According to a statement from the Police Headquarters, four people in Elche have been arrested by the National Police. Two men and two women, aged 46 to 39, are accused of defrauding 358 people by selling them vouchers for aesthetic sessions at the clinic they managed, which were never completed or carried out. The total economic loss was 45,924 euros.
Three customers who had bought certificates for ten beauty treatments or laser hair removal sessions were the first to tell about the events. Depending on the situation, they either started or continued their treatments and then found the facility shuttered without warning. The victims said they had bought certificates worth between 340 and 350 euros for different therapies. Two of them had at least one session, while the third never started treatment because the clinic was closed when she arrived for her appointment.
After the Judicial Police officers at the Elche Police Station started the investigation, further victims were found, bringing the total number of people affected to 358.
The investigators found that the clinic had been running aggressive sales promotions all year long, giving discount coupons of 20% or 30% off, and around Christmas or Easter, discounts of up to 50%, all of which had no expiration date.
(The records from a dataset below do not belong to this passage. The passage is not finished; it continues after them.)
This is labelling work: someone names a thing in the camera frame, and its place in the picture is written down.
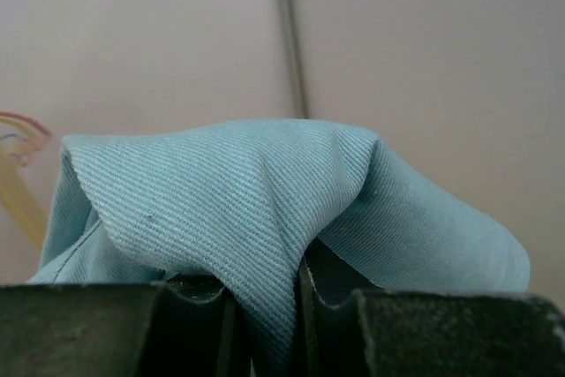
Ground yellow plastic hanger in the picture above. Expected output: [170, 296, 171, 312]
[0, 114, 49, 254]

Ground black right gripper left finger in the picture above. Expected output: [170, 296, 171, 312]
[1, 277, 247, 377]

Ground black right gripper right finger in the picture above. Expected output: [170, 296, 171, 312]
[298, 241, 564, 376]

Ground light blue trousers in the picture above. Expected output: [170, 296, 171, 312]
[33, 119, 530, 376]

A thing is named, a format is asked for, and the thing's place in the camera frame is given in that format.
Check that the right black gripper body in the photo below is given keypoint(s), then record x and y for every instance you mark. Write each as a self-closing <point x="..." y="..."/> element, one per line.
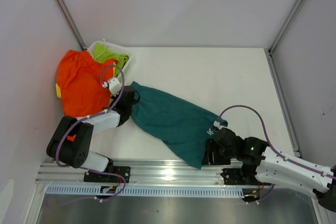
<point x="220" y="156"/>

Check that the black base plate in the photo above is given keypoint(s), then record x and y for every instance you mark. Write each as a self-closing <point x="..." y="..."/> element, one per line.
<point x="124" y="171"/>
<point x="236" y="176"/>

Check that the right aluminium frame post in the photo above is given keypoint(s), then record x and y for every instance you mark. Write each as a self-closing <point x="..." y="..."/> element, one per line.
<point x="294" y="11"/>

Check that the orange shorts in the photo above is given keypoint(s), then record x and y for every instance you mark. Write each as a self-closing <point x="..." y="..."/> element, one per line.
<point x="79" y="79"/>

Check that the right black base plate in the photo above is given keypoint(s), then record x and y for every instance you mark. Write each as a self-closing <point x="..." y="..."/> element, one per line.
<point x="236" y="176"/>

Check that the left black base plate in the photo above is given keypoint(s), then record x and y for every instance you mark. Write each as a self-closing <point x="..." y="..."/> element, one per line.
<point x="124" y="171"/>

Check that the aluminium frame post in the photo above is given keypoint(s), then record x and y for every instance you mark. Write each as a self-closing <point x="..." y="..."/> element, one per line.
<point x="294" y="11"/>
<point x="70" y="22"/>

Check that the yellow shorts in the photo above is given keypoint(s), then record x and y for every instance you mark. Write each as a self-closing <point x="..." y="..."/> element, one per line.
<point x="58" y="91"/>

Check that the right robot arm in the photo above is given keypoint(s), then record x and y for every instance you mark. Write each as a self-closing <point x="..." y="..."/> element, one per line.
<point x="252" y="161"/>

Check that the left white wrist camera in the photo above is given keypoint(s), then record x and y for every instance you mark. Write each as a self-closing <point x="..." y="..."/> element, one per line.
<point x="113" y="85"/>

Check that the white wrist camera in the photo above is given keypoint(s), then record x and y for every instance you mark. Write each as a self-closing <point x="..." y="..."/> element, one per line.
<point x="113" y="85"/>
<point x="216" y="125"/>

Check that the white slotted cable duct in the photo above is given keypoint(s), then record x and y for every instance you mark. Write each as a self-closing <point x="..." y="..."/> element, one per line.
<point x="151" y="191"/>

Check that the teal green shorts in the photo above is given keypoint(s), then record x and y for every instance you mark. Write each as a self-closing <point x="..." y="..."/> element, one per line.
<point x="182" y="126"/>

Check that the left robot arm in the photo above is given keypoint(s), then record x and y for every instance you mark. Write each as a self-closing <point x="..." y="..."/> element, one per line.
<point x="70" y="143"/>

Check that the white plastic basket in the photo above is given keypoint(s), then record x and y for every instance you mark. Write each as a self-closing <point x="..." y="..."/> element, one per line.
<point x="115" y="48"/>

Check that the aluminium mounting rail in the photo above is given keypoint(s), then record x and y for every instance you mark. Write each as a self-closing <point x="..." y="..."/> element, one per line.
<point x="145" y="172"/>

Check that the left aluminium frame post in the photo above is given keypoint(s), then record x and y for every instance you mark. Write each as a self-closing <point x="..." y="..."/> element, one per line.
<point x="70" y="22"/>

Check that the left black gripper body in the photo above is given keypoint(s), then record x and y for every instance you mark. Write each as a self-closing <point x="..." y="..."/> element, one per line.
<point x="130" y="109"/>

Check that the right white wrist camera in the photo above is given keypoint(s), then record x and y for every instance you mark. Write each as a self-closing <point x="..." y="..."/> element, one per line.
<point x="216" y="125"/>

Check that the lime green shorts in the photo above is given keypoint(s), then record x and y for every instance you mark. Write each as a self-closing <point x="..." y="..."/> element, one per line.
<point x="101" y="53"/>

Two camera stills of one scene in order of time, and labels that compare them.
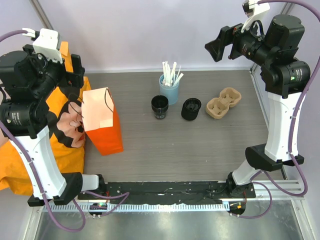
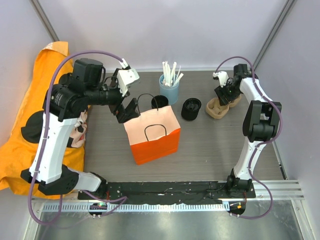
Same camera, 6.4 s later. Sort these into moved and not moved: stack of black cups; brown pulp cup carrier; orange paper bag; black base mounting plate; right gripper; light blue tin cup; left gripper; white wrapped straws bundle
Moved: left gripper; right gripper; orange paper bag
Not moved: black base mounting plate; brown pulp cup carrier; light blue tin cup; white wrapped straws bundle; stack of black cups
Problems with cash flow that led to the selling of the business
A businessman ran the clinic, but following the bond sale campaign, he started to have cash flow problems that made it hard for him to pay his employees.
Because of this, he decided to sell the clinic to a friend. The friend and her partner bought all the shares of the business, along with the money owed on the discount vouchers. The buyers later found out that the real amount owed was higher than what they had been told at the time of the sale.
So, it seems that the new management of the clinic told its workers not to deal with the vouchers that came from the old management. This meant that they had to come up with excuses like the machines breaking down or the worker in charge of the treatment being sick.
New bond campaign and end
But the new management started a fresh sales drive for long-term coupons, which are good for at least ten sessions and have an expiration date. They offered discounts of 20% to 40%. Customers paid cash for the coupons, but they didn’t get a receipt. The manager placed the names of people who asked for one into the computer system so that an invoice could be printed. After that, the information was erased from the system.
According to the police, the management sold these bonds on the same day the clinic closed without telling consumers that it was about to close. They say they did this to “amass a large amount of capital from users they had no intention of serving.”
The prior administrator acquired the clinic back a month after it closed. They sold both the old and new vouchers knowing that the company would close without paying. The investigation found that 358 people were harmed, but only 31 of them had submitted a complaint by the conclusion of it. The total amount of damages was €45,924.
The agents made the arrests because they thought the four people they were looking into were involved in a fraud crime. Three of them were firm managers, and one was an employee of the clinic. All of them were sent to the courts in Elche.